More US coal urged
Greater use of America’s enormous coal reserves is urgently needed to strengthen the nation’s energy security in the face of growing global competition for offshore energy and the rising costs of importing it, a coal industry executive told a Senate Energy and Natural Resources Committee hearing on April 24. In the near term, "liquefied coal can replace approximately 5% of our annual oil imports beginning no later than 2010," said James F. Roberts, President and CEO of Foundation Coal, who testified on behalf of the National Mining Association. "Coal gasification can make more efficient use of America’s unrivalled coal reserves — leading to clean, high-quality transportation fuel, abundant feedstock to produce ethanol and affordable energy to power our industrial facilities."
Roberts said the confluence of high oil prices, competition from fast-growing industrial powers, and rising US dependence on off-shore energy justifies bolder approaches to using domestic energy sources such as coal. "The Energy Act of 2005 was necessary to increase base load electric generation capacity, but not sufficient" to break the US economy’s addiction to foreign energy, said Roberts. "We literally can no longer afford the complacency of past decades."

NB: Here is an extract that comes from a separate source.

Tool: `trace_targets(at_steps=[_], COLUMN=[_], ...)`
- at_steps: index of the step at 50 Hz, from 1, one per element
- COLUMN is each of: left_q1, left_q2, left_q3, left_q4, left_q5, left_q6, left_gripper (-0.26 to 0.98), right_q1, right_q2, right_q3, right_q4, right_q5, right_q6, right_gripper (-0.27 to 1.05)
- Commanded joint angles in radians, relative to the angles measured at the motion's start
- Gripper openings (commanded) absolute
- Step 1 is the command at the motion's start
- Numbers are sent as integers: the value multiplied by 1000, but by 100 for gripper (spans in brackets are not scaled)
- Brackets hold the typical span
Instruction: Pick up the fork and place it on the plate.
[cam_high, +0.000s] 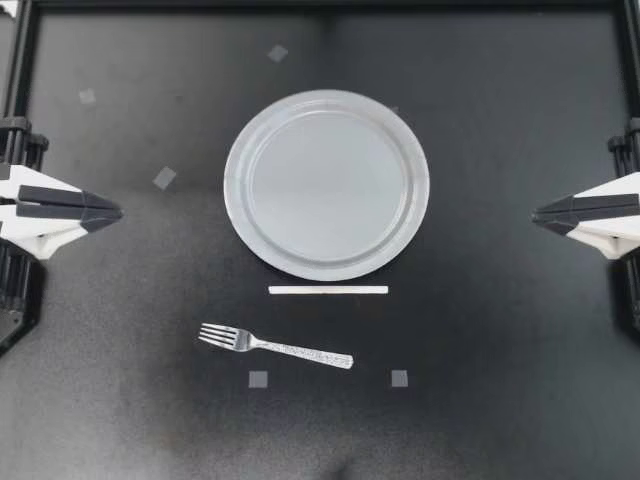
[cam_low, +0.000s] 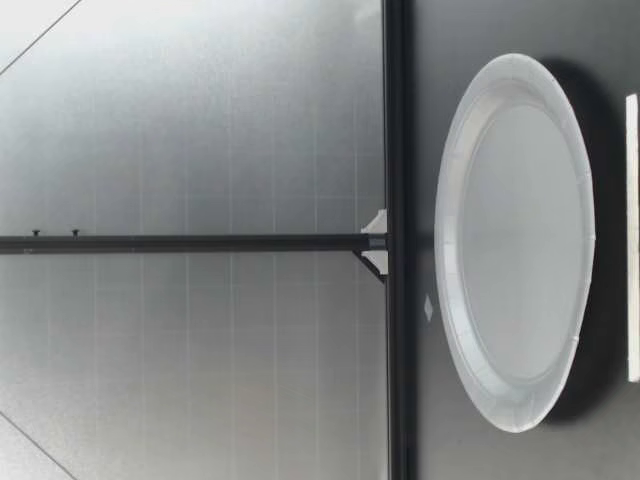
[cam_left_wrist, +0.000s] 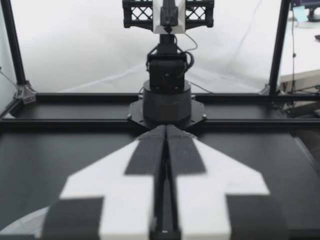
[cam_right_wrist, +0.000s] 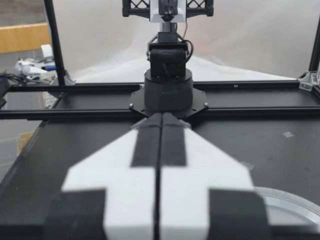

Projections by the Energy Information Administration (EIA) of increasing US energy dependence on foreign oil may be conservative, warned Roberts, as EIA assumes a modest contribution from coal-derived fuels equivalent to no more than 8% of projected oil imports over the long term. Roberts called this projection "too timid."
"Absent large scale developments of this fuel source," he said, "net imports will be significantly higher" than EIA projections. The technology exists today to produce a range of clean fuels from coal capable of meeting the most stringent air quality standards, he said. China is already moving aggressively to develop its coal reserves with $30 billion of gasification and liquefaction projects in the planning stages, said Roberts.
US recoverable coal reserves of 275,000 Mt — the world’s largest — is a resource, said Roberts, that "no foreign government can nationalize, that requires no costly armed forces to protect abroad, and no exploration budget to locate."